Defunct UK educational charity

Logo of NIACE

The NIACE (National Institute of Adult Continuing Education) was an educational charity in England and Wales, with headquarters in Leicester and Cardiff plus a subsidiary office in London. The organization, founded in 1921 as the British Institute of Adult Education, was dedicated to advocating for and promoting adult learning. It was the main advocacy body for adult learning in England and Wales and probably the largest body devoted to adult education in the world.

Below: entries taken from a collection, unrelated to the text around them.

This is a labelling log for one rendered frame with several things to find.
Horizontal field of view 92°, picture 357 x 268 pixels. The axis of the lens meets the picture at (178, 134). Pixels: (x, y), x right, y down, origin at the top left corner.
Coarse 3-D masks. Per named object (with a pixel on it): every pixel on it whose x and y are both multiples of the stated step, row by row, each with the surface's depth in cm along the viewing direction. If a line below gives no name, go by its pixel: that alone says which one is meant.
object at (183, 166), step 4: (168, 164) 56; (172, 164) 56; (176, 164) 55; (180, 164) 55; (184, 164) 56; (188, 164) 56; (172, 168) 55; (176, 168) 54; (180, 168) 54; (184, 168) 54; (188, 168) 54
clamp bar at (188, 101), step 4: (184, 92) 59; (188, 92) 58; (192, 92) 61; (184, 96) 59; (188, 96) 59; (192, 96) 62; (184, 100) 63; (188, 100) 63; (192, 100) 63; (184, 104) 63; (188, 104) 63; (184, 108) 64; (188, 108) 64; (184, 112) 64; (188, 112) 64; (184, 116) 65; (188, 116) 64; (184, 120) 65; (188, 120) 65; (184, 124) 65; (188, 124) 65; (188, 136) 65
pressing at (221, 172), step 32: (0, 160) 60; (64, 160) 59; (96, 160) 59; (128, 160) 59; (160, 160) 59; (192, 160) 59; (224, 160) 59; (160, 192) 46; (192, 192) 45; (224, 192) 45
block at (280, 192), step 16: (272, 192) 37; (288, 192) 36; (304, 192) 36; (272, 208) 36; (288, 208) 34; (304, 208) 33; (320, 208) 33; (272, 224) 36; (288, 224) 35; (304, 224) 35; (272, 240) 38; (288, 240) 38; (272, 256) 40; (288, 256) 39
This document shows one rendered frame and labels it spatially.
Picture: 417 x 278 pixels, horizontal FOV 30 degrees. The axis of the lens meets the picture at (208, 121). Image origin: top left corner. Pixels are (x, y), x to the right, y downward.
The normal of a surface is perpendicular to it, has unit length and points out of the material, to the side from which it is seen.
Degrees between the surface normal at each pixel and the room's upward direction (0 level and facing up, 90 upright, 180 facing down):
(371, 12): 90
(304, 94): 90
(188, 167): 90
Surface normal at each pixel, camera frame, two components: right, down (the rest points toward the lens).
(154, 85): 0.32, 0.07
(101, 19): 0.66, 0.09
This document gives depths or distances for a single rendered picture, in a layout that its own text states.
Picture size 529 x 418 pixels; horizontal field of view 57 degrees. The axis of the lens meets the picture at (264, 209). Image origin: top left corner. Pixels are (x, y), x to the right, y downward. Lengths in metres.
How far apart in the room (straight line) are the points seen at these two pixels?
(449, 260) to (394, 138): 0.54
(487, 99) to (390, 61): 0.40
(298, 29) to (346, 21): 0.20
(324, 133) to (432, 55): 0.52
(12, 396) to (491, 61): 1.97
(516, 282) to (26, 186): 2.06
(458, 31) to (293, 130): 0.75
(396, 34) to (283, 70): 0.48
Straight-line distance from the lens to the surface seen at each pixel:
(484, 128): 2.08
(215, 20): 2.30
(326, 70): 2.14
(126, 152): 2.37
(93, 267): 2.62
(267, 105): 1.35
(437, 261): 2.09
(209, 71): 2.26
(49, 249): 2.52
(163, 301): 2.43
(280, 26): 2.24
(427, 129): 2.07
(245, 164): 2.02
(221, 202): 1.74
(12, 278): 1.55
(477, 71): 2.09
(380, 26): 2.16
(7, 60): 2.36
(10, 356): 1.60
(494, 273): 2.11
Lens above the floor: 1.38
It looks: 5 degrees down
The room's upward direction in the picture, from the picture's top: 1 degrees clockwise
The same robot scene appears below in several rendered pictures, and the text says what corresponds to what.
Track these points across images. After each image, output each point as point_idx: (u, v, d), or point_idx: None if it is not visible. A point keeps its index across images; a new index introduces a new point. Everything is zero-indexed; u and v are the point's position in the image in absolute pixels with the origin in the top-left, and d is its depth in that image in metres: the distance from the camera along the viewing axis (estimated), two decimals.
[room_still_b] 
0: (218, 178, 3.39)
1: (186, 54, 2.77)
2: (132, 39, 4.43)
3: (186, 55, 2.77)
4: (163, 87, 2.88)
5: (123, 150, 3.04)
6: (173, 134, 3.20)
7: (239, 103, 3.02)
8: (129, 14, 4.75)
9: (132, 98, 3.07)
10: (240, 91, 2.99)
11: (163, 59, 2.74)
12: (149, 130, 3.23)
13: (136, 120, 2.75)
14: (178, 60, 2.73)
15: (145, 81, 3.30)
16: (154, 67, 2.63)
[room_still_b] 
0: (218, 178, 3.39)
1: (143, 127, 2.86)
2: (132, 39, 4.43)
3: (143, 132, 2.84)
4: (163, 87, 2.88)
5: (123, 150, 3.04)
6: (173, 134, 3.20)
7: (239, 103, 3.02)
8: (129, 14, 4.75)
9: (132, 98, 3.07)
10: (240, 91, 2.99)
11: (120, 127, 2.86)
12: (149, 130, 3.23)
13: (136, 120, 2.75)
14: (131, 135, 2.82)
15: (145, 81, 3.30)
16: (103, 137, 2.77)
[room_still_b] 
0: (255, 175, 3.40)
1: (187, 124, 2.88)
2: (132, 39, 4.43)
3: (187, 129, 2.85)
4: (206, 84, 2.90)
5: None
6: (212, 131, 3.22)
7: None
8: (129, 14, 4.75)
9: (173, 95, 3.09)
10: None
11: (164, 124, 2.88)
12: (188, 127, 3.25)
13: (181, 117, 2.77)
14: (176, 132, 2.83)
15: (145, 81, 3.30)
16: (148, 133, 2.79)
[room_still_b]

On 1 January 2016 NIACE merged with the Centre for Economic and Social Inclusion to form a new organisation, the Learning and Work Institute.

==Aim==
The main aim of NIACE was to promote the study and advancement of adult continuing education by improving the quality of available opportunities, increasing the number of adults engaged in formal and informal learning, and widening access for communities under-represented in existing provision. This mission was summed up by the phrase “more, better and different.”

==Methods==
NIACE undertook this work through:
- advocacy to national and local government, funding bodies, industry and providers of education and training;
- collaboration with providers in all sectors of post-compulsory education and training; and through fostering progression routes for adults seeking to develop pathways as learners;
- a commitment to supporting evaluation and monitoring and to high-quality service;
- securing informed debate – through research, enquiry, publication and through arranging seminars and conferences;
- effective networking – to ensure that lessons learned in one part of the system could be drawn on elsewhere;
- ensuring that the best of international practice was available to its members and users;
- a commitment to being itself a well-managed learning organization.

From 1988, Alan Tuckett OBE was the Director of NIACE.

The predecessor of Alan Tuckett was Arthur Stock. Its President from 2006 was David Sherlock CBE (former Chief Inspector of the Adult Learning Inspectorate), and before that Christine King (Vice Chancellor of Staffordshire University), and before that Richard Smethurst (Provost, Keble College, Oxford).

==Merger to form Learning and Work Institute==
With effect from 1 January 2016 NIACE merged with the Centre for Economic and Social Inclusion to form a new organisation, the Learning and Work Institute.